* **Task details**: Retype each line exactly as it stands, beginning at the first line of the material and finishing with the line that contains "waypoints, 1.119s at".

* * * * *

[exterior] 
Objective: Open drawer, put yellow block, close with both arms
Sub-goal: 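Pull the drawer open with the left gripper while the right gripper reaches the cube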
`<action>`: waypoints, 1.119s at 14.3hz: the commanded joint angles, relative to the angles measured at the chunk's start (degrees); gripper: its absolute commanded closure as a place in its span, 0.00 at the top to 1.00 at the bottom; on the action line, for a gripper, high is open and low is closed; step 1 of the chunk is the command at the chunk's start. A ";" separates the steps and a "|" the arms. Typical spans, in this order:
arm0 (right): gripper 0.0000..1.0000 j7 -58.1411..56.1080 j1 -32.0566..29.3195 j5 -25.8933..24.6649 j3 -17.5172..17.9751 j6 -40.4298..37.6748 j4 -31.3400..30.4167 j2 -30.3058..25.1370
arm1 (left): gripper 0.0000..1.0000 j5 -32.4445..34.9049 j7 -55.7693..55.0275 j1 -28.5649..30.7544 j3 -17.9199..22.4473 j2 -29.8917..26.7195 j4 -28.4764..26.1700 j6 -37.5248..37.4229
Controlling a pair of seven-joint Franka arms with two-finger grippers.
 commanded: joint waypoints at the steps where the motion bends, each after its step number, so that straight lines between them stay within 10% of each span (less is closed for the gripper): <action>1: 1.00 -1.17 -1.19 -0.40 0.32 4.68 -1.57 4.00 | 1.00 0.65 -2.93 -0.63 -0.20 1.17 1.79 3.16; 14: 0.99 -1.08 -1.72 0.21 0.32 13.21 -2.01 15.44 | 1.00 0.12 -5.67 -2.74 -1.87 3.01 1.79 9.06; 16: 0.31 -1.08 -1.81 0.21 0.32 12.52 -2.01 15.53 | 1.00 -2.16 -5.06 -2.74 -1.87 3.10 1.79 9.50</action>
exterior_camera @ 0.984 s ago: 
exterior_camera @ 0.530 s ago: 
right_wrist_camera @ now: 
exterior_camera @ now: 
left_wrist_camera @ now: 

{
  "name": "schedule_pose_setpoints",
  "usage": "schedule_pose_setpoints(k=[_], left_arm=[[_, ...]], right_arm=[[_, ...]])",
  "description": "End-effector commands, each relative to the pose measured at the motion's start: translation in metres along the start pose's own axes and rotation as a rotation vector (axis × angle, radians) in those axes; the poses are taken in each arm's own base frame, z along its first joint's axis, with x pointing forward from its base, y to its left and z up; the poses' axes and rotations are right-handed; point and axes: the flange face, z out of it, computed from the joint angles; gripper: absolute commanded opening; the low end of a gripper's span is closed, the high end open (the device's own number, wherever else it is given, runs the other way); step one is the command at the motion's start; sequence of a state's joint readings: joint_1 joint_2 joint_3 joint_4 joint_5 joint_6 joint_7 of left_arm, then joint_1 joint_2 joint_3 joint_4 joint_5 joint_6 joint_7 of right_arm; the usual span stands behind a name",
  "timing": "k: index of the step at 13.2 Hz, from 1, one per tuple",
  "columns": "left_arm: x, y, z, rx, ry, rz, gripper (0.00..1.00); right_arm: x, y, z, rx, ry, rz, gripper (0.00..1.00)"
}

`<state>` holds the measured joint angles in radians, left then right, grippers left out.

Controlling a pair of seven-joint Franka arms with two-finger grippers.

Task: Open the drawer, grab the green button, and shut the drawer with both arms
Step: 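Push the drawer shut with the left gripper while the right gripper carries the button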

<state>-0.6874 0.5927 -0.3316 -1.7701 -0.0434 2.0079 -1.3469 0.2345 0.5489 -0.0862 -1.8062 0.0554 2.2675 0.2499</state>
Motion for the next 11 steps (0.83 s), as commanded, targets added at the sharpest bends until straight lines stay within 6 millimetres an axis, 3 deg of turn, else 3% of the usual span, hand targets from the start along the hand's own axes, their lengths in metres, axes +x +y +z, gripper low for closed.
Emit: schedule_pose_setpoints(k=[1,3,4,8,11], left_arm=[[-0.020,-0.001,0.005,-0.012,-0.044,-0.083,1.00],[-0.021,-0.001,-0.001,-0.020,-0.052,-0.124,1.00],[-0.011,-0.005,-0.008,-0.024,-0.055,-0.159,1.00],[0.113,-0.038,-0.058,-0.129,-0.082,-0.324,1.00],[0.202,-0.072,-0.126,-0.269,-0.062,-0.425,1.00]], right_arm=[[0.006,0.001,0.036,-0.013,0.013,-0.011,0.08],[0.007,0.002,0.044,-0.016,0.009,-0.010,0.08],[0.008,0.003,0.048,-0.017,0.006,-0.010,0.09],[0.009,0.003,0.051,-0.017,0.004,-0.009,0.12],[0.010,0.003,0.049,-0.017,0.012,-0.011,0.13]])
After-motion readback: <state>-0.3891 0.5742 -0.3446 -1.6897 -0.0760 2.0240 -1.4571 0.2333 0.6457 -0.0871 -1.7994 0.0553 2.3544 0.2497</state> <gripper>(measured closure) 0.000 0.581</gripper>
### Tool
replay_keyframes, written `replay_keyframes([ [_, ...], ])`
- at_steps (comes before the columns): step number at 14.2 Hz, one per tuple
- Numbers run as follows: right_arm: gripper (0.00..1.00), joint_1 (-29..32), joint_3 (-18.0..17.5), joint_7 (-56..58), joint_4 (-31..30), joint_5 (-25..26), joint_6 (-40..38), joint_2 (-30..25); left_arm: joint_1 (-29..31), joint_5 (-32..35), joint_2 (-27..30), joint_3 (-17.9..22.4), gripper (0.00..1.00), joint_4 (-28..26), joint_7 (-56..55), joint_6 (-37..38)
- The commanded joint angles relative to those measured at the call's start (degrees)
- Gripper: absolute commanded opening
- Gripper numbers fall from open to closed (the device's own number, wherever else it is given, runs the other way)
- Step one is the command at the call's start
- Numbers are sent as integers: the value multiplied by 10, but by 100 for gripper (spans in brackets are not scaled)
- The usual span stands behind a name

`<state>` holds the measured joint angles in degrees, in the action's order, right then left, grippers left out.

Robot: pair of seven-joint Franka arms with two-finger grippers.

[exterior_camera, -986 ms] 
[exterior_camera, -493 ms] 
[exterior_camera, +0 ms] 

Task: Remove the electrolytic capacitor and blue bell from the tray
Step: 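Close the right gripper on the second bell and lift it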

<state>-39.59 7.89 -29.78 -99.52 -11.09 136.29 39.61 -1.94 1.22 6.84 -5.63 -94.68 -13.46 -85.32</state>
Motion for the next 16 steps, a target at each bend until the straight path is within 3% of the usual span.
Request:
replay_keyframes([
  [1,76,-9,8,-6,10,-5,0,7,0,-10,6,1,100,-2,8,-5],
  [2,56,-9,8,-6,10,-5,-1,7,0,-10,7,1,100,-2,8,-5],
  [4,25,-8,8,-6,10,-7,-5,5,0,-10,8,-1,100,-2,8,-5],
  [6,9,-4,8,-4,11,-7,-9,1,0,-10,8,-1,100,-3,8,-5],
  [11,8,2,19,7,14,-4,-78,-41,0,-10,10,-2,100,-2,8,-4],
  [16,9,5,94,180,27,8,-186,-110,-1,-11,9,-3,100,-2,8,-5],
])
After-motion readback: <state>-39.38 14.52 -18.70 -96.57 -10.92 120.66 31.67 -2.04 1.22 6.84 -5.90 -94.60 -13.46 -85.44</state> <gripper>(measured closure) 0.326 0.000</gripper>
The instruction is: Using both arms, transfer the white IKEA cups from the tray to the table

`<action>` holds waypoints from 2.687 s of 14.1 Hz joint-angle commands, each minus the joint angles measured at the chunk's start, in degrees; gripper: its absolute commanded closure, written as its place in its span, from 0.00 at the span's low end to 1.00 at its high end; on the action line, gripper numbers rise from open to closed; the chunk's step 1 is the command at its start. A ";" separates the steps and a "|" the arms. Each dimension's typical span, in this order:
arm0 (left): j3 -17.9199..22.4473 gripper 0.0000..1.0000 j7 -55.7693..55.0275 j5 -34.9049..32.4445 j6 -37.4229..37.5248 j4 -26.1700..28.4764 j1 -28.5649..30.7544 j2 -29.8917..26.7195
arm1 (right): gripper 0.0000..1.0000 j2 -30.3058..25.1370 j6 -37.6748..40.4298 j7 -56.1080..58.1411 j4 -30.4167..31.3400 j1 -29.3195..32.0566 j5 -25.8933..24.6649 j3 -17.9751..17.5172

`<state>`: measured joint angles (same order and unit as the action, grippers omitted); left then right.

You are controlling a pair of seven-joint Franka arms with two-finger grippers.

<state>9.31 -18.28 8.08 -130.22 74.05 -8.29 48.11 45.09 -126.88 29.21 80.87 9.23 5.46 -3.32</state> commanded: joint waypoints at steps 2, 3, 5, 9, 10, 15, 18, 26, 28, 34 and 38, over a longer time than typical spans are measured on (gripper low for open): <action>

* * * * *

* **Exercise solution**:
[exterior] 
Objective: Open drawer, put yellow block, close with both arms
Sub-goal: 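Pull the drawer open with the left gripper while the right gripper reaches the cube
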`<action>`: waypoints, 1.119s at 14.3hz: the commanded joint angles, relative to the angles measured at the chunk's start (degrees); gripper: its absolute commanded closure as a place in its span, 0.00 at the top to 1.00 at the bottom; on the action line, for a gripper, high is open and low is closed; step 1 of the chunk is the command at the chunk's start. A ";" separates the steps and a "|" the arms. Typical spans, in this order:

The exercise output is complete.